25 de agosto del 2026
Efesios 3:14-21
EL PODER DEL ESPÍRITU
“Por esta causa doblo mis rodillas ante el Padre… para que os dé, conforme a las riquezas de su gloria, el ser fortalecidos con poder en el hombre interior por su Espíritu…” Efesios 3:14, 16
En un programa de radio alguien hizo una pregunta curiosa: “Si pudieras elegir entre tener el poder de la invisibilidad o el de volar, ¿cuál escogerías?”. Las respuestas fueron interesantes. Algunos dijeron que elegirían la invisibilidad para entrar al cine sin pagar o evitar filas. Otros preferían volar para no depender del autobús o del tráfico. Casi nadie mencionó usar esos poderes para ayudar a otros o mejorar el mundo. Sin embargo, el poder del que habla la Biblia es muy diferente.

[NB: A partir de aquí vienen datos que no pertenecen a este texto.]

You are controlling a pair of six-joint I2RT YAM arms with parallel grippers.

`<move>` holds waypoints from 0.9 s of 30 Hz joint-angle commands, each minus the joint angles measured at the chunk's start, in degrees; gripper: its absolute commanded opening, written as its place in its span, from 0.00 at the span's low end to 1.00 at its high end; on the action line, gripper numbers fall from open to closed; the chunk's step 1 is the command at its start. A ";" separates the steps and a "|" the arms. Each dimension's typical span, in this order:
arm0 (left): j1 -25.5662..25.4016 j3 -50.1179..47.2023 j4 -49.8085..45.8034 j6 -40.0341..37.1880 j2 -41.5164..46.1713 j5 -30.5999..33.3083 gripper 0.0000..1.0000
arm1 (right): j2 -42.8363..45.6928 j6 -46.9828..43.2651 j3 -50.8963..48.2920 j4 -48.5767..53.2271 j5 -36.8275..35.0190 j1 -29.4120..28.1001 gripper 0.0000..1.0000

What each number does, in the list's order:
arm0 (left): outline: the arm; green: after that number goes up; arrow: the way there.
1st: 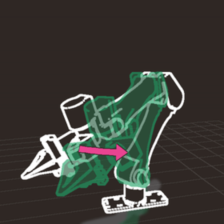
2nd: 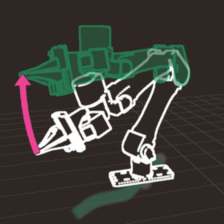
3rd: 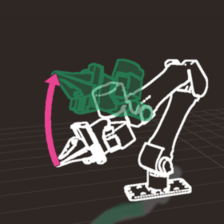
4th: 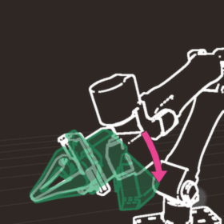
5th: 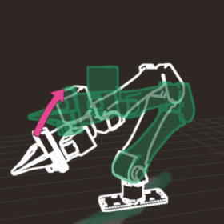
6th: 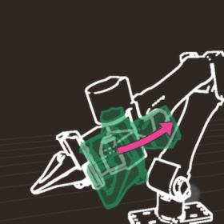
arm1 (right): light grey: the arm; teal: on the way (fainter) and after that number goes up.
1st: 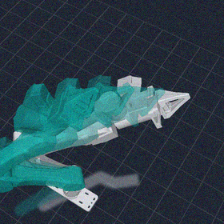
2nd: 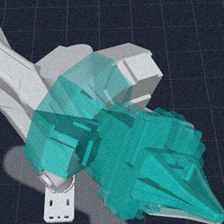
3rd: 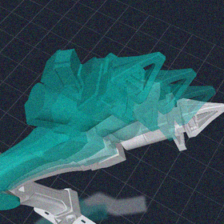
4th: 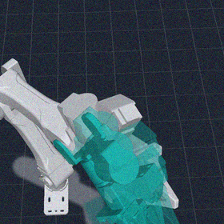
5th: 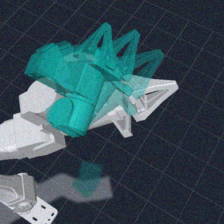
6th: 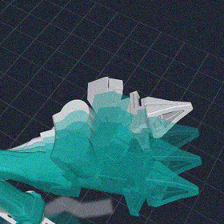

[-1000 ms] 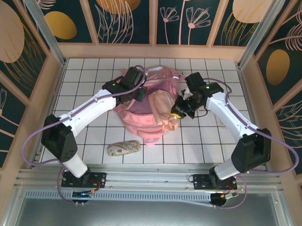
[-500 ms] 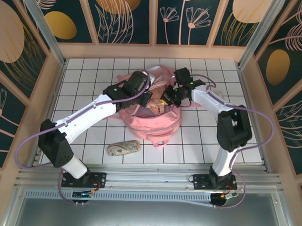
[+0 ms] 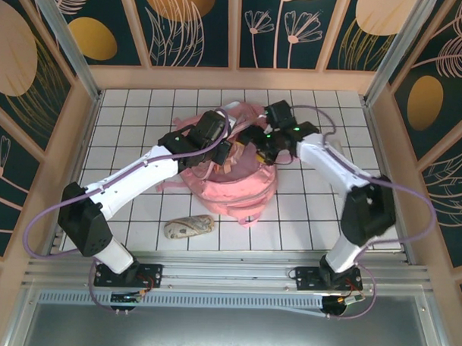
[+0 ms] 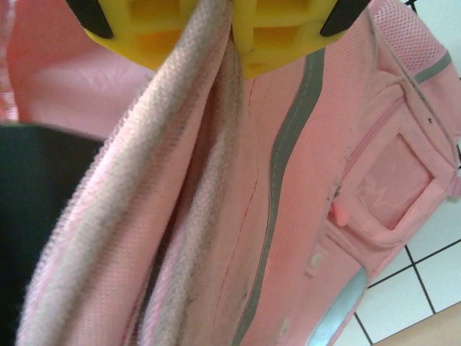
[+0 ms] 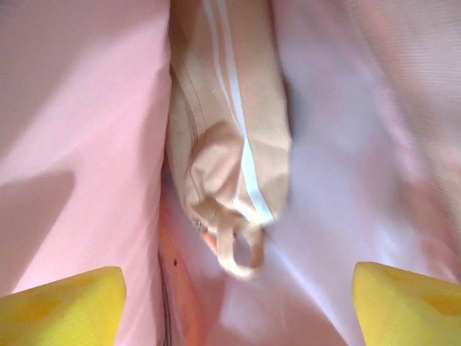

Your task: Pack the student bag

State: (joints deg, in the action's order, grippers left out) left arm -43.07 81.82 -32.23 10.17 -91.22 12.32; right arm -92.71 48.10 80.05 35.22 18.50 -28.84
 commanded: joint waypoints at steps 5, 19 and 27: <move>0.62 -0.08 7.21 -0.77 1.57 -0.20 0.00 | 12.37 -19.66 -8.23 18.42 -17.48 19.50 0.99; 0.63 -1.24 7.37 -0.55 1.57 -2.90 0.00 | -7.08 -43.15 -10.88 4.86 -31.53 36.98 0.99; 0.97 -2.90 7.57 -0.14 1.67 -3.70 0.00 | -20.54 -47.54 -1.63 3.10 -26.08 37.19 0.99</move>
State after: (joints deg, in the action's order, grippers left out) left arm -42.65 79.07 -29.69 9.93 -91.22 9.43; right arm -110.45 3.73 74.52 40.10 -9.02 8.47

En Efesios 3, el apóstol Pablo ora de rodillas para que los creyentes sean “fortalecidos con poder en el hombre interior por su Espíritu”. No se trata de un poder imaginario ni de una habilidad especial. Es el poder mismo de Dios: el poder que creó el universo y que levantó a Jesús de entre los muertos. Ese poder es el que transforma el corazón humano. Pero el Espíritu Santo no nos fortalece solo para nuestro beneficio personal. Nos fortalece con un propósito: que nuestra vida dé testimonio de Cristo. Es un poder que brilla con más esplendor cuando otros puedan conocer su amor, su gracia y su perdón a través de nosotros. Y cuando el Espíritu obra en el corazón, ese poder comienza a reflejarse en algo mucho más profundo que cualquier habilidad extraordinaria: una vida transformada que apunta a Cristo.
Señor Dios, gracias por entregar a tu Hijo para que tu Espíritu viva en nosotros. Espíritu Santo, obra en nosotros para conocerte mejor y compartir tu increíble amor con otros. Amén.